Walson P D, Galletta G, Chomilo F, Braden N J, Sawyer L A, Scheinbaum M L
Department of Pediatrics, Ohio State University.
Am J Dis Child. 1992 May;146(5):626-32. doi: 10.1001/archpedi.1992.02160170106025.
To determine whether febrile children receiving 2.5-, 5-, or 10-mg/kg ibuprofen therapy via a liquid or 15-mg/kg acetaminophen therapy via an elixir every 6 hours for 24 to 48 hours show equivalent fever reduction or suffer adverse effects of the drug administered.
Randomized, double-blind, multidose, parallel-group, variable-duration (24 to 48 hours) clinical trial.
The academically affiliated Children's Hospital in Columbus, Ohio.
64 febrile (defined as oral or rectal temperature of 39 degrees C to 40.5 degrees C) but otherwise healthy children aged 6 months to 11 years 7 months randomly assigned to one of the four drug regimens.
Treatment with either ibuprofen or acetaminophen as described above.
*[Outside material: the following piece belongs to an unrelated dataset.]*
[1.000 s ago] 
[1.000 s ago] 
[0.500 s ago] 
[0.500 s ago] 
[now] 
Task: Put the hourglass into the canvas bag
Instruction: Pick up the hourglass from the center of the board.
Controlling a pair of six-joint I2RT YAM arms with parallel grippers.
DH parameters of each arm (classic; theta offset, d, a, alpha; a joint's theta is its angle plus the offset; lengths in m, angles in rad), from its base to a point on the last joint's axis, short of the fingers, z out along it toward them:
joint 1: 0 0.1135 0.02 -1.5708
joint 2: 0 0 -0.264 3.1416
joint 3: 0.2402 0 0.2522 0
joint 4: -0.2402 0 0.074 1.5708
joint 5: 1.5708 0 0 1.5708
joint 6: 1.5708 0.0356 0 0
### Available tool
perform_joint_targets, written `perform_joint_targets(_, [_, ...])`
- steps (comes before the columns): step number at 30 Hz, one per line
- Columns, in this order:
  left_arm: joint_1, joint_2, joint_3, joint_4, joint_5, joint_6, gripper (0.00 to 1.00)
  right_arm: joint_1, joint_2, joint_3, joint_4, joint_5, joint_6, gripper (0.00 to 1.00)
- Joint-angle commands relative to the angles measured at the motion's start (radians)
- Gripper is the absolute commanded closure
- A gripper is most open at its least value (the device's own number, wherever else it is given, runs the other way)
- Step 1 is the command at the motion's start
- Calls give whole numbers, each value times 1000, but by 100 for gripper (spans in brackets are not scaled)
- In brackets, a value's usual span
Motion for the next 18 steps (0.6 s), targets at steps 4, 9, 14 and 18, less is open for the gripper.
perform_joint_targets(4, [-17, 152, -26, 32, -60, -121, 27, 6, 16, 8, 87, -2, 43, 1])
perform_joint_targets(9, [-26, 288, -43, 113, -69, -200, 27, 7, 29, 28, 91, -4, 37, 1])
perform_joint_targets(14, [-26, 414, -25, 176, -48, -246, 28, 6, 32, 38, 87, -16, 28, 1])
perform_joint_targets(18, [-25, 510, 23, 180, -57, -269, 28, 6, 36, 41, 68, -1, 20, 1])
Administration of antibiotics or intravenous fluids was allowed only after at least 24 hours of treatment with the assigned drug.
MEASUREMENTS/MAIN RESULTS: In 61 of the 64 evaluable patients, treatments were effective and well tolerated during the entire study. While the rates of temperature reduction and maximal reduction of fever after administration of the initial dose were equal for patients receiving 10-mg/kg ibuprofen therapy and 15-mg/kg acetaminophen therapy, and both regimens were more effective than smaller doses of ibuprofen in reducing fever, after the second dose (and continuing to the end of the study) there were no statistically significant differences in temperature response among the treatment groups. Six children were withdrawn from the study, two because of dosing errors, three because of hypothermia (temperature of less than 35.6 degrees C; all three patients were in the acetaminophen group), and one because of gastrointestinal distress (this child was in the group receiving 2.5-mg/kg ibuprofen therapy). No other significant symptoms or adverse laboratory or physical findings were noted. While further confirmatory studies are needed, ibuprofen liquid (10 mg/kg) and acetaminophen elixir (15 mg/kg) administered every 6 hours for 24 to 48 hours appeared to be most effective in reducing fever. These two regimens were equally effective and equally tolerated in febrile children. Lower ibuprofen doses (2.5 and 5 mg/kg) were less effective than acetaminophen and 10-mg/kg ibuprofen therapy after the initial dose but were at least equally effective as these two higher-dose regimens thereafter.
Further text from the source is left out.